#### [TASK BRIEF]
Leaving the pictures out, print the lines from the first line of the listing through the line containing "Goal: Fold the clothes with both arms", exactly as they read, and no others.

#### [GIVEN DATA]
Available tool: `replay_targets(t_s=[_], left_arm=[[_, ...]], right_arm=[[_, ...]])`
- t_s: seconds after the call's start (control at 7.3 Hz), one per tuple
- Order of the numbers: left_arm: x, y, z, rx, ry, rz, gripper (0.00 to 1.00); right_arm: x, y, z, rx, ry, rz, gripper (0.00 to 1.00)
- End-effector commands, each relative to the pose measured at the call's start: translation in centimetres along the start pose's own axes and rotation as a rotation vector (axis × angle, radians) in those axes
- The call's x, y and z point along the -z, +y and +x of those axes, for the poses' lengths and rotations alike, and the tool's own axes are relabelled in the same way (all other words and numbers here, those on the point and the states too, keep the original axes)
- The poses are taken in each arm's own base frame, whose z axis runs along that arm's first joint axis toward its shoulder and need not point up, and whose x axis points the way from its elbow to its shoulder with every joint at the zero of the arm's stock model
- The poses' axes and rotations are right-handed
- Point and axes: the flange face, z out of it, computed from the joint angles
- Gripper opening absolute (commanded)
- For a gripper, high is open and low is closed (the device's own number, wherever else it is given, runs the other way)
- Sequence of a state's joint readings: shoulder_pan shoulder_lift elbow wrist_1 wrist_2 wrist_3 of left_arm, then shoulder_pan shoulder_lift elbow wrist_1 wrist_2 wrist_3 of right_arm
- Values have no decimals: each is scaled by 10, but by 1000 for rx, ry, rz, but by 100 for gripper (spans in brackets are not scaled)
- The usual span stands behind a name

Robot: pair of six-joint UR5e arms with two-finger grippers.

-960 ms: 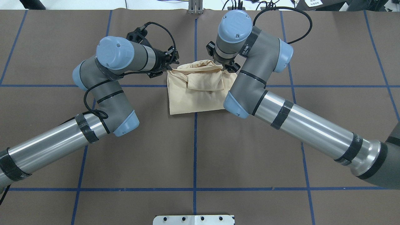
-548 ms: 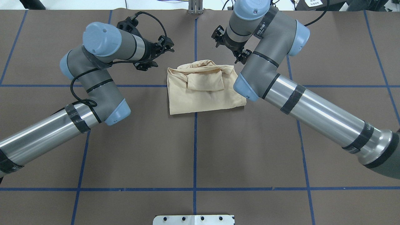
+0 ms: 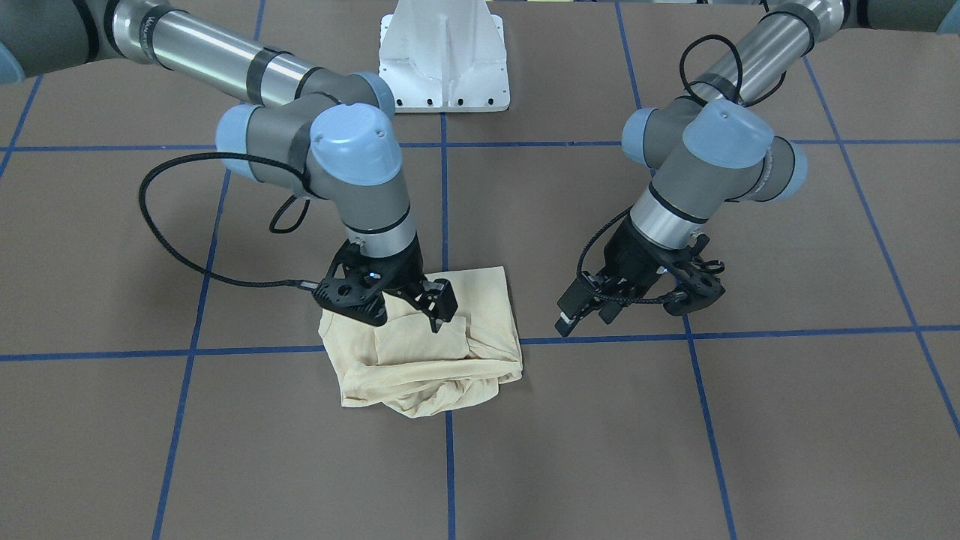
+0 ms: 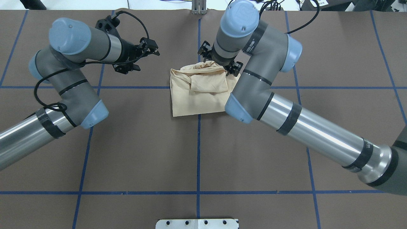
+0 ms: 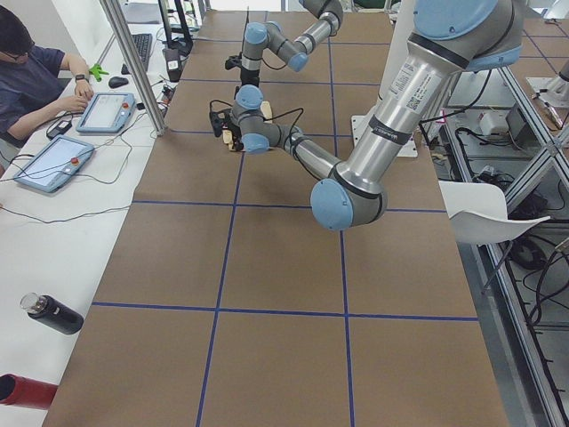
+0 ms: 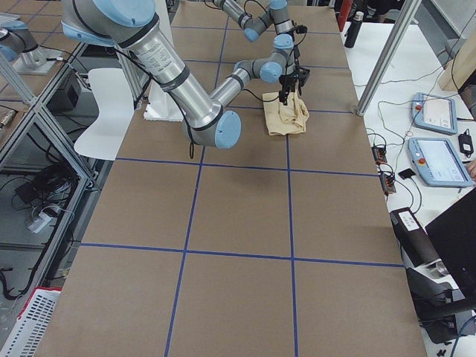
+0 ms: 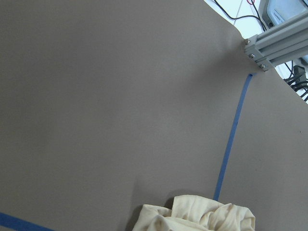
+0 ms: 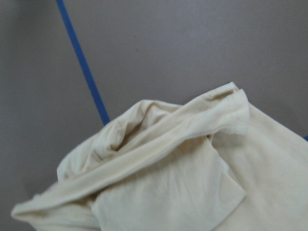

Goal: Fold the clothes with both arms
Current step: 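Release the shirt and raise both grippers away from the fold, then press the right gripper down on the folded shirt's top while the left hovers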

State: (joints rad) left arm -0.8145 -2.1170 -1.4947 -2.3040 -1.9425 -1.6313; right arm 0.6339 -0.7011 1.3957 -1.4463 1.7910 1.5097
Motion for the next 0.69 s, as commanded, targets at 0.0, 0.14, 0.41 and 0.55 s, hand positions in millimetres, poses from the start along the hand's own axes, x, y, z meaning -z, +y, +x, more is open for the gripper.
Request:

#### [REPLY]
Available tool: `replay_targets(t_s=[_], left_arm=[[_, ...]], right_arm=[[_, ...]])`
- t_s: seconds after the call's start (control at 7.3 Hz), one per tuple
- Order of the numbers: left_arm: x, y, z, rx, ry, rz, gripper (0.00 to 1.00); right_arm: x, y, z, rx, ry, rz, gripper (0.00 to 1.00)
- End-effector commands, each relative to the pose measured at the call's start: translation in centimetres along the start pose's own axes and rotation as a rotation vector (axis × angle, radians) in those axes
- The call's x, y and z point along the -z, +y and +x of those axes, for the poses' lengths and rotations alike, and the tool's own axes are relabelled in the same way (all other words and numbers here, those on the point and the states too, keep the original axes)
- The poses are taken in each arm's own base frame, whose z axis runs along that arm's first joint axis toward its shoulder and need not point up, and whose x axis points the way from its elbow to its shoulder with every joint at the zero of the arm's stock model
- The poses' axes and rotations are right-handed
- Point and axes: the flange face, z out of it, computed from the joint angles
- Gripper opening absolute (commanded)
- For a gripper, high is open and low is closed (the device's own number, wherever else it is given, runs the other way)
- Sequence of a state's joint readings: shoulder_pan shoulder_lift elbow wrist_1 wrist_2 wrist_3 of left_arm, then shoulder_pan shoulder_lift elbow wrist_1 wrist_2 wrist_3 of right_arm
- Values have no decimals: each is scaled by 10, but by 1000 for rx, ry, rz, but by 100 for gripper (spans in brackets are not scaled)
- The usual span stands behind a name

Robot: pair of six-joint UR5e arms with two-finger grippers.

-960 ms: 
-548 ms: 
+0 ms: 
+0 ms: 
+0 ms: 
+0 ms: 
+0 ms: 
+0 ms: 

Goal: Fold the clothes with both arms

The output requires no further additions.